CustomServer is an inference server implementation that launches a user-provided Python script as a subprocess, enabling integration of arbitrary inference backends into the Datatrove inference pipeline.

Description

CustomServer extends InferenceServer to support custom inference backends by launching an external Python script as a subprocess. The script path is provided via the server_script key in the model_kwargs dictionary of the InferenceConfig. At initialization, the server script path is extracted from model_kwargs and removed from the dictionary so that remaining kwargs can be passed as command-line arguments to the script.

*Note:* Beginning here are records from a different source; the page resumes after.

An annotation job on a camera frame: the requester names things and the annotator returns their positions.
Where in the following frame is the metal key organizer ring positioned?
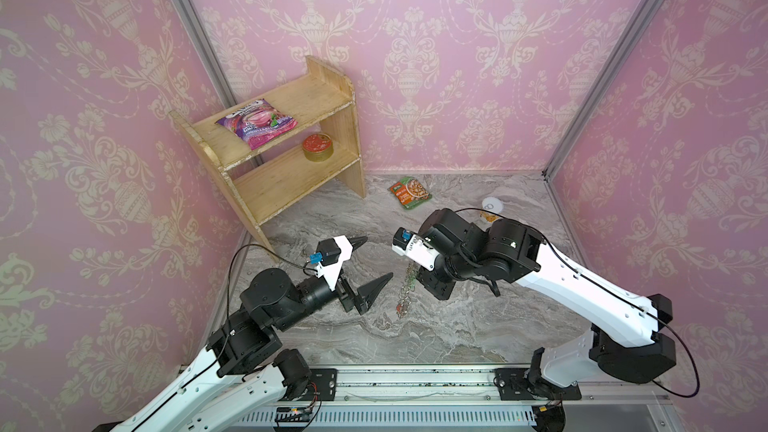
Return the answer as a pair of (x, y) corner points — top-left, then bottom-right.
(394, 259), (422, 319)

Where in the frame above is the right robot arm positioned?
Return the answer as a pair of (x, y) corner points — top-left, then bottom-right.
(392, 208), (677, 400)

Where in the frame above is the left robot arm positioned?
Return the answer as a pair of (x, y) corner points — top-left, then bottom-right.
(96, 236), (393, 431)

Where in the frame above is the green orange food packet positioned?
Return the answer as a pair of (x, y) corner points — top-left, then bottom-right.
(388, 176), (432, 210)

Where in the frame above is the yellow can white lid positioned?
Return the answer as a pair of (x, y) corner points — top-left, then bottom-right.
(481, 197), (504, 223)

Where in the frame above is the red lid round tin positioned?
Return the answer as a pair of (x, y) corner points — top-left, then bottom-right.
(302, 133), (334, 162)

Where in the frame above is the wooden two-tier shelf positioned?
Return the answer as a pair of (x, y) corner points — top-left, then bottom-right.
(169, 56), (366, 246)

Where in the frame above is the purple snack bag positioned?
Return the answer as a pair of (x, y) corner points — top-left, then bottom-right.
(216, 99), (297, 150)

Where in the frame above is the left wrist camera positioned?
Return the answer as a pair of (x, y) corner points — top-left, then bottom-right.
(305, 235), (353, 291)

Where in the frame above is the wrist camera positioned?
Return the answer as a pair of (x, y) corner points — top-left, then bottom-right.
(391, 228), (439, 271)
(305, 235), (353, 291)

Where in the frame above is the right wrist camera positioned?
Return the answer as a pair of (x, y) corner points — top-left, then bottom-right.
(391, 228), (439, 271)

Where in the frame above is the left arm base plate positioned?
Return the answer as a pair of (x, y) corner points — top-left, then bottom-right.
(282, 368), (338, 402)

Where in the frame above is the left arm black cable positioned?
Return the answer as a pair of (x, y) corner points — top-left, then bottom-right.
(224, 243), (316, 337)

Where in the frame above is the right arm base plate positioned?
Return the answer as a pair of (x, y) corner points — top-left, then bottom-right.
(493, 367), (582, 402)

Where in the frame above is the slotted cable duct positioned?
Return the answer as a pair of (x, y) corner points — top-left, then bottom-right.
(229, 403), (537, 431)

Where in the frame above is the aluminium mounting rail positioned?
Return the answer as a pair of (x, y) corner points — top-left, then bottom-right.
(173, 363), (661, 407)

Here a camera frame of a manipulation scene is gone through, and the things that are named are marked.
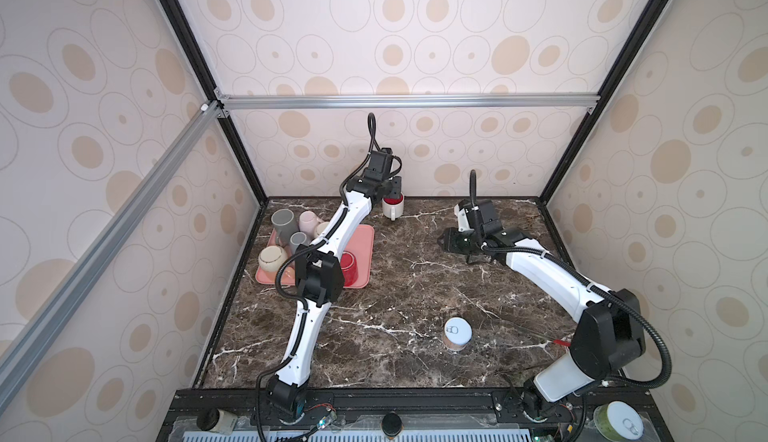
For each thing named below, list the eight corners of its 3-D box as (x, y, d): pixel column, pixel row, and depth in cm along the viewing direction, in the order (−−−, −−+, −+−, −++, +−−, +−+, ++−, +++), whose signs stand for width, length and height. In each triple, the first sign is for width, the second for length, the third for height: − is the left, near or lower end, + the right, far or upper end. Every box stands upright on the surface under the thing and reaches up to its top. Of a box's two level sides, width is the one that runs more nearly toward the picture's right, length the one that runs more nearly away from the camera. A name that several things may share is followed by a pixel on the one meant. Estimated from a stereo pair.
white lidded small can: (444, 350, 85) (447, 343, 80) (441, 325, 89) (444, 317, 84) (469, 350, 85) (474, 343, 80) (465, 325, 89) (470, 317, 84)
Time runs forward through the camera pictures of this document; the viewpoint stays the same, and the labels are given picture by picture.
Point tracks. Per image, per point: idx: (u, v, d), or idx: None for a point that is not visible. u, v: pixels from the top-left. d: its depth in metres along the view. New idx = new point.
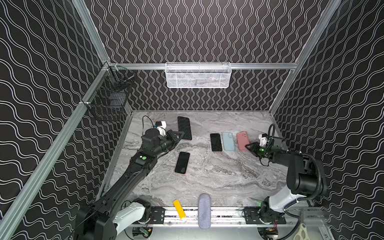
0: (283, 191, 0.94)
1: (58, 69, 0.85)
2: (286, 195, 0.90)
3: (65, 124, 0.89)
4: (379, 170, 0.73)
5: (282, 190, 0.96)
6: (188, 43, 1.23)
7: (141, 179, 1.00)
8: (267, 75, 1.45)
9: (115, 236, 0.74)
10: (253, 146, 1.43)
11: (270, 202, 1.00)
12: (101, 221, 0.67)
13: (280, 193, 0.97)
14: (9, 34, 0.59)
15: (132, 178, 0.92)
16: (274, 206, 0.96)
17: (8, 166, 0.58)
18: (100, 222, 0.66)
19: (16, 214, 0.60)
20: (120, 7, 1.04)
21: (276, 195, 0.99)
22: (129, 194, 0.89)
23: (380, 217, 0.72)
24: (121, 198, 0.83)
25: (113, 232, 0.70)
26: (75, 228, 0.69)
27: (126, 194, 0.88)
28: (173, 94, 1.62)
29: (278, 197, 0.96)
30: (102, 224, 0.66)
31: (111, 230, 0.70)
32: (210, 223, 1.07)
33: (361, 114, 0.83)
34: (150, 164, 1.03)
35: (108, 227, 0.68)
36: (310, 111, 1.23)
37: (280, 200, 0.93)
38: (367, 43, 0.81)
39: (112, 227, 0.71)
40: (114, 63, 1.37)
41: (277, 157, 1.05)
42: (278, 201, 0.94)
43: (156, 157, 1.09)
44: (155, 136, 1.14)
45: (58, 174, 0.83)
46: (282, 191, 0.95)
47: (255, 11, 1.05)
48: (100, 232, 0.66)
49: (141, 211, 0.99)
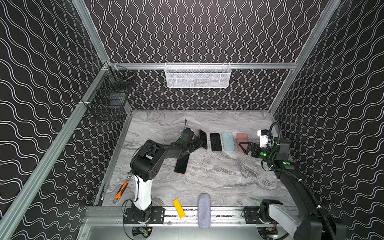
0: (287, 220, 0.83)
1: (58, 69, 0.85)
2: (289, 230, 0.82)
3: (65, 124, 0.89)
4: (379, 170, 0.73)
5: (286, 216, 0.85)
6: (188, 43, 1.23)
7: (175, 157, 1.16)
8: (267, 75, 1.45)
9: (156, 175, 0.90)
10: (255, 149, 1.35)
11: (274, 208, 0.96)
12: (161, 150, 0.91)
13: (284, 215, 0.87)
14: (9, 33, 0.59)
15: (179, 150, 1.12)
16: (273, 216, 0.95)
17: (8, 166, 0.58)
18: (161, 151, 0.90)
19: (16, 214, 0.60)
20: (120, 7, 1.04)
21: (280, 211, 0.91)
22: (170, 156, 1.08)
23: (380, 217, 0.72)
24: (172, 152, 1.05)
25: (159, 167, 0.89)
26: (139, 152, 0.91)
27: (170, 156, 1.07)
28: (173, 94, 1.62)
29: (279, 217, 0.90)
30: (162, 152, 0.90)
31: (161, 163, 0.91)
32: (210, 223, 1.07)
33: (361, 114, 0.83)
34: (183, 152, 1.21)
35: (163, 158, 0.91)
36: (310, 111, 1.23)
37: (281, 223, 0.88)
38: (367, 43, 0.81)
39: (161, 163, 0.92)
40: (114, 63, 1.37)
41: (287, 184, 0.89)
42: (280, 221, 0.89)
43: (187, 150, 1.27)
44: (192, 133, 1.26)
45: (58, 173, 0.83)
46: (286, 219, 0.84)
47: (255, 11, 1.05)
48: (157, 157, 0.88)
49: (148, 204, 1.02)
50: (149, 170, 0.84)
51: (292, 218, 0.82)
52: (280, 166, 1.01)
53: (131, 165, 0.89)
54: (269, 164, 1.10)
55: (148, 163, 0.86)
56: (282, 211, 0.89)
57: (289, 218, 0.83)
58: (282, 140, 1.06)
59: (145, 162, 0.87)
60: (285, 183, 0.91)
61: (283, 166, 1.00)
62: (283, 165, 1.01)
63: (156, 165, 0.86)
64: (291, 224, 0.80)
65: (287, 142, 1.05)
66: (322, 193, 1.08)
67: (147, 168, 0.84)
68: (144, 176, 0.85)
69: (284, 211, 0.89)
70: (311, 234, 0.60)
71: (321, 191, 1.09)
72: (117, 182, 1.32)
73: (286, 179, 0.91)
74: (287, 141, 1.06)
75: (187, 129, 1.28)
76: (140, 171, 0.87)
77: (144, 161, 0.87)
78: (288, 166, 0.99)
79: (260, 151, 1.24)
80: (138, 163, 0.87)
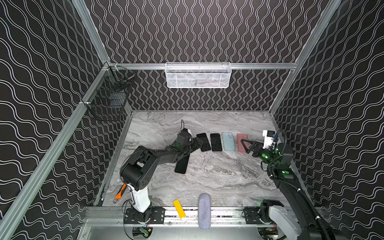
0: (287, 224, 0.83)
1: (58, 69, 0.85)
2: (288, 234, 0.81)
3: (65, 123, 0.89)
4: (379, 170, 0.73)
5: (287, 221, 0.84)
6: (188, 43, 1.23)
7: (169, 162, 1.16)
8: (267, 75, 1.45)
9: (148, 182, 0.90)
10: (256, 150, 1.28)
11: (274, 212, 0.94)
12: (153, 157, 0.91)
13: (284, 219, 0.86)
14: (9, 34, 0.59)
15: (174, 154, 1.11)
16: (274, 217, 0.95)
17: (8, 166, 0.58)
18: (153, 158, 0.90)
19: (16, 214, 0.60)
20: (120, 7, 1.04)
21: (280, 215, 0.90)
22: (163, 162, 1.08)
23: (380, 217, 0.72)
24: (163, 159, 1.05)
25: (150, 175, 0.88)
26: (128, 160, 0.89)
27: (163, 161, 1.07)
28: (173, 94, 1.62)
29: (279, 220, 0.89)
30: (154, 159, 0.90)
31: (152, 170, 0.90)
32: (210, 223, 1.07)
33: (361, 114, 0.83)
34: (178, 155, 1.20)
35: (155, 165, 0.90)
36: (310, 111, 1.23)
37: (281, 226, 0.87)
38: (367, 43, 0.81)
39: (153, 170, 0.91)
40: (114, 63, 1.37)
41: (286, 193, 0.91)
42: (280, 223, 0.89)
43: (184, 153, 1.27)
44: (187, 136, 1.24)
45: (58, 173, 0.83)
46: (286, 223, 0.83)
47: (255, 11, 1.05)
48: (149, 164, 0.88)
49: (148, 205, 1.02)
50: (140, 177, 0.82)
51: (292, 223, 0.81)
52: (278, 174, 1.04)
53: (120, 174, 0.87)
54: (268, 171, 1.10)
55: (138, 172, 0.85)
56: (282, 215, 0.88)
57: (289, 223, 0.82)
58: (286, 150, 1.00)
59: (136, 170, 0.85)
60: (284, 192, 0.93)
61: (282, 175, 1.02)
62: (282, 174, 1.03)
63: (147, 173, 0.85)
64: (291, 230, 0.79)
65: (289, 153, 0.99)
66: (322, 193, 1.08)
67: (139, 176, 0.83)
68: (134, 185, 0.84)
69: (284, 215, 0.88)
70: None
71: (321, 191, 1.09)
72: (117, 182, 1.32)
73: (284, 186, 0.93)
74: (290, 151, 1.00)
75: (182, 131, 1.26)
76: (130, 180, 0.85)
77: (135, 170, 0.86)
78: (287, 175, 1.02)
79: (261, 152, 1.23)
80: (127, 173, 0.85)
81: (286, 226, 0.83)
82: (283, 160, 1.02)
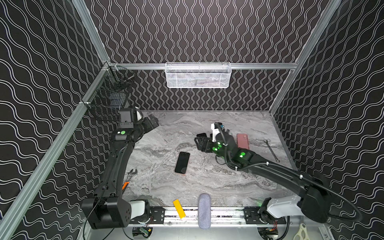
0: (288, 207, 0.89)
1: (58, 69, 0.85)
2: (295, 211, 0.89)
3: (65, 124, 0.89)
4: (379, 170, 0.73)
5: (285, 204, 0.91)
6: (188, 43, 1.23)
7: (127, 156, 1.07)
8: (267, 75, 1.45)
9: (129, 207, 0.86)
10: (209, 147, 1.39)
11: (271, 213, 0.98)
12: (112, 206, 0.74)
13: (283, 205, 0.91)
14: (9, 34, 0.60)
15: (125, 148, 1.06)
16: (278, 214, 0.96)
17: (8, 166, 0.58)
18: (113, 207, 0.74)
19: (16, 214, 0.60)
20: (120, 7, 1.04)
21: (277, 205, 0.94)
22: (124, 171, 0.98)
23: (380, 217, 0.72)
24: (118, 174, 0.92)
25: (125, 206, 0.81)
26: (90, 219, 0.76)
27: (122, 173, 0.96)
28: (173, 94, 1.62)
29: (282, 210, 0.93)
30: (113, 205, 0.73)
31: (123, 207, 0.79)
32: (210, 223, 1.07)
33: (361, 114, 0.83)
34: (132, 136, 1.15)
35: (120, 203, 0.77)
36: (310, 111, 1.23)
37: (286, 212, 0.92)
38: (367, 43, 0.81)
39: (124, 200, 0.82)
40: (114, 63, 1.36)
41: (261, 172, 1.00)
42: (283, 212, 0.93)
43: (136, 131, 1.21)
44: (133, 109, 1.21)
45: (58, 174, 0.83)
46: (286, 206, 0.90)
47: (255, 11, 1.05)
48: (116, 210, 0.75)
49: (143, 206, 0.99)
50: (120, 222, 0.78)
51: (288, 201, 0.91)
52: (240, 162, 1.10)
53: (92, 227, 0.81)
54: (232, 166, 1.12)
55: (113, 220, 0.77)
56: (278, 204, 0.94)
57: (287, 203, 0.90)
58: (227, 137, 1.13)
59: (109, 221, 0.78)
60: (258, 173, 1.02)
61: (242, 159, 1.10)
62: (241, 159, 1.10)
63: (121, 218, 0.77)
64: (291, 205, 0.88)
65: (230, 137, 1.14)
66: None
67: (117, 222, 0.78)
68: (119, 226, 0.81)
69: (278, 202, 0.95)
70: (317, 202, 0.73)
71: None
72: None
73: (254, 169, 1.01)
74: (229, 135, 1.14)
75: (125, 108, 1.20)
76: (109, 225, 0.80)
77: (106, 218, 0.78)
78: (245, 156, 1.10)
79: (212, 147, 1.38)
80: (101, 225, 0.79)
81: (289, 208, 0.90)
82: (231, 146, 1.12)

The start_server method constructs a command that invokes the server script using the current Python interpreter (sys.executable) with a --port argument set to the assigned port number. Additional model_kwargs are appended as command-line arguments: boolean True values become flag arguments (e.g., --enforce-eager), boolean False values become negated flags (e.g., --no-enforce-eager), and other values become key=value arguments (e.g., --max-tokens=1024). The subprocess is created asynchronously with piped stdout and stderr.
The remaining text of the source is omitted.